Technical measures on the S&P 500 <.SPX> weakened further after the benchmark index's 50-day moving average broke below its 200-day moving average, indicating more pressure on the downside.
This death cross -- a shorter-term average falling below a longer-term average -- last occurred between the 50- and 200-day moving averages in December 2007, soon after the market began a decline that eventually took the S&P 500 to 12-year lows in March 2009.
I don't necessarily think that that by itself is a signal that we're headed further lower, said Michael James, senior trader at Wedbush Morgan in Los Angeles.
I think it's a function of increasingly negative sentiment leading to somewhat relentless selling over the last two weeks.
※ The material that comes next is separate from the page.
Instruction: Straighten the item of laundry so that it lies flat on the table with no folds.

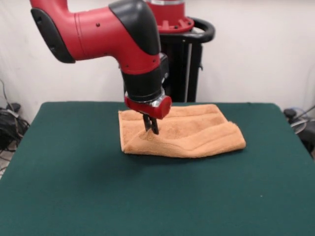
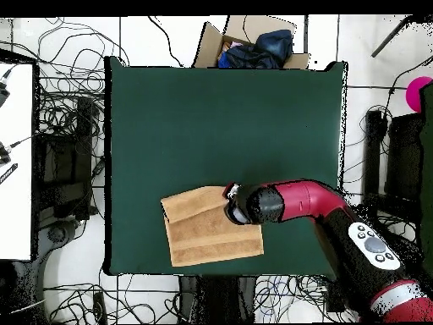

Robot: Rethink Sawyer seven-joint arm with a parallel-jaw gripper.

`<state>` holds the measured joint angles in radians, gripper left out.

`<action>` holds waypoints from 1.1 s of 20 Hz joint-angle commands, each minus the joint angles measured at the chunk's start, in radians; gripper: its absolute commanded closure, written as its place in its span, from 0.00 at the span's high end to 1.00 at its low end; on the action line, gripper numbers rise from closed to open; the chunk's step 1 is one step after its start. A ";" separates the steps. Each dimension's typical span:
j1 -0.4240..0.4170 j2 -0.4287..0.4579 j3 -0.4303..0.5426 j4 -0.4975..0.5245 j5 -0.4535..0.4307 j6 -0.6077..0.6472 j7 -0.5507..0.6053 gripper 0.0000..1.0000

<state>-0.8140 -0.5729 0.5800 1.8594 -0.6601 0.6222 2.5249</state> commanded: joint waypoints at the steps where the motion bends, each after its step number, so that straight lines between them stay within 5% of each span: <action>1: 0.024 -0.024 0.046 -0.115 -0.039 0.028 -0.210 0.00; 9: 0.043 0.021 0.013 -0.179 -0.086 -0.016 -0.187 0.00; 22: 0.046 0.092 -0.025 -0.132 -0.118 -0.167 -0.084 0.00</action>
<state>-0.7992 -0.5600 0.5781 1.7771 -0.7055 0.5592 2.5249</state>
The Dow Jones industrial average <.DJI> dropped 46.43 points, or 0.48 percent, to 9,686.10. The Standard & Poor's 500 Index <.SPX> fell 3.43 points, or 0.33 percent, to 1,023.94. The Nasdaq Composite Index <.IXIC> shed 6.87 points, or 0.33 percent, to 2,094.49.
Non-farm payrolls dropped by 125,000, the largest decline since October, largely because temporary government census jobs decreased by 225,000, the Labor Department said.
The unemployment rate fell to 9.5 percent, the lowest level since July, though this resulted from people leaving the labor force.
Recent data pointing to a wilting recovery had spurred talk
of a double-dip recession, raising the employment report's significance. While it showed the economy lost jobs last month, the report was not as weak as the most pessimistic forecasts.
Private hiring rose 83,000, the department said, up from the previous month.
There were probably fears in the back of some people's minds that the private payrolls could even be worse, said Nigel Gault, chief U.S. economist at IHS Global Insight in Lexington, Massachusetts.
Another drag on the market was data showing U.S. factory orders dropped more than expected in May.
Allergan Inc and Biogen Idec Inc shares rose after analysts cited them as possible targets following a Bloomberg report that Sanofi-Aventis was preparing an acquisition of $20 billion or more in the United States.
Allergan rose 8.4 percent to $63 and Biogen traded up 4.6 percent at $48.86.